Change Data Capture with RabbitMQ and Debezium, Part 2: The Demo

In the part 1 of this blog series, we covered the fundamentals of Change Data Capture (CDC). We recommend starting from there if you are not familiar with the concept of CDC, the problems it solves and some of its use-cases.

In this part, we are going to run a demo pipeline that helps us see CDC in action. To begin, let’s get an overview of the demo project.

The demo

Our demo will simulate an e-commerce platform's backend with two services:

Inventory Management Service: On launch, this service will populate a PostgreSQL database with a new product every five seconds. Each product would have the following fields:
- id
- name
- quantity
Order Management Service: Ideally, this service would be responsible for processing an order. And expectedly, it will be needing data from the inventory service to check the availability of a product. One way to implement this, is to have the order service create its own local copy of the required data in the inventory service. For brevity’s sake we won’t be doing all that in our demo - we will stream changes from the inventory service down to this service and log these changes to the console.

CDC pipeline with RabbitMQ streams and Debezium server

Recall we illustrated in part 1 of this series that a typical CDC pipeline would have the following components:

An upstream application: With some data source - a PostgreSQL database, for example.
A CDC mechanism: Responsible for monitoring the database for changes, capturing these events and sending them down to the streaming platform as they occur.
Streaming platform: Responsible for propagating the events it receives to the downstream component in real-time.
Downstream application: “Application” is used here loosely to refer to any component that acts as the final destination of the data generated in the upstream application.

Do we have all the pieces of the puzzle in our use-case?

Well, we know that the Inventory Management Service is the upstream component and the Order Management Service, the downstream component. For our CDC mechanism, we’d use Debezium server and for the streaming platform, we’d use RabbitMQ Streams.
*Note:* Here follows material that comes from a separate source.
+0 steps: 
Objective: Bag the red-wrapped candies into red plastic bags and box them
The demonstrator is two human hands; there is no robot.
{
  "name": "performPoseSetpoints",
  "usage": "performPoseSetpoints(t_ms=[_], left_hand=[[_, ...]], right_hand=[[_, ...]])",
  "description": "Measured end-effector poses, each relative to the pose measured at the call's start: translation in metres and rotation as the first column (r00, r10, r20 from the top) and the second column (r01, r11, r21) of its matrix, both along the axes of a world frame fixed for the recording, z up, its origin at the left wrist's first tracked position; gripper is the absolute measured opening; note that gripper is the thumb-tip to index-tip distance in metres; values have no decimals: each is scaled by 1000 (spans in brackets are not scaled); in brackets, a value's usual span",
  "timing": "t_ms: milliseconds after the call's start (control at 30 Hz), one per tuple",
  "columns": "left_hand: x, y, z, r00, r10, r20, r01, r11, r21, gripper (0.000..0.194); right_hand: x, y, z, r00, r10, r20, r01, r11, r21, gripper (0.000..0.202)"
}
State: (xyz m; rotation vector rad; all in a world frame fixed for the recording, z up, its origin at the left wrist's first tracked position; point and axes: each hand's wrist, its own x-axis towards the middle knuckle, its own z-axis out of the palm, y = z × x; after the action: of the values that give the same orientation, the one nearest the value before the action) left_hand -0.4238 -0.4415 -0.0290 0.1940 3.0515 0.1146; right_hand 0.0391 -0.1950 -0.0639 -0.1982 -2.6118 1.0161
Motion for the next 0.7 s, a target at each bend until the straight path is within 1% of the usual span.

We are already familiar with the Order and Inventory services, next, let’s quickly look at RabbitMQ Streams and Debezium server.

RabbitMQ streams

RabbitMQ is a popular open-source message broker that has been widely adopted as a middleman, efficiently handling message flow between different software components. By doing so, RabbitMQ facilitates a decoupled process flow, allowing software systems to operate independently and communicate asynchronously.

For very long, RabbitMQ’s focus has been on the traditional pub-sub message queueing. However, the introduction of Stream Queues in RabbitMQ extends its core messaging model into the event streaming doamin as well, specifically addressing the needs associated with event-driven architectures and real-time data processing.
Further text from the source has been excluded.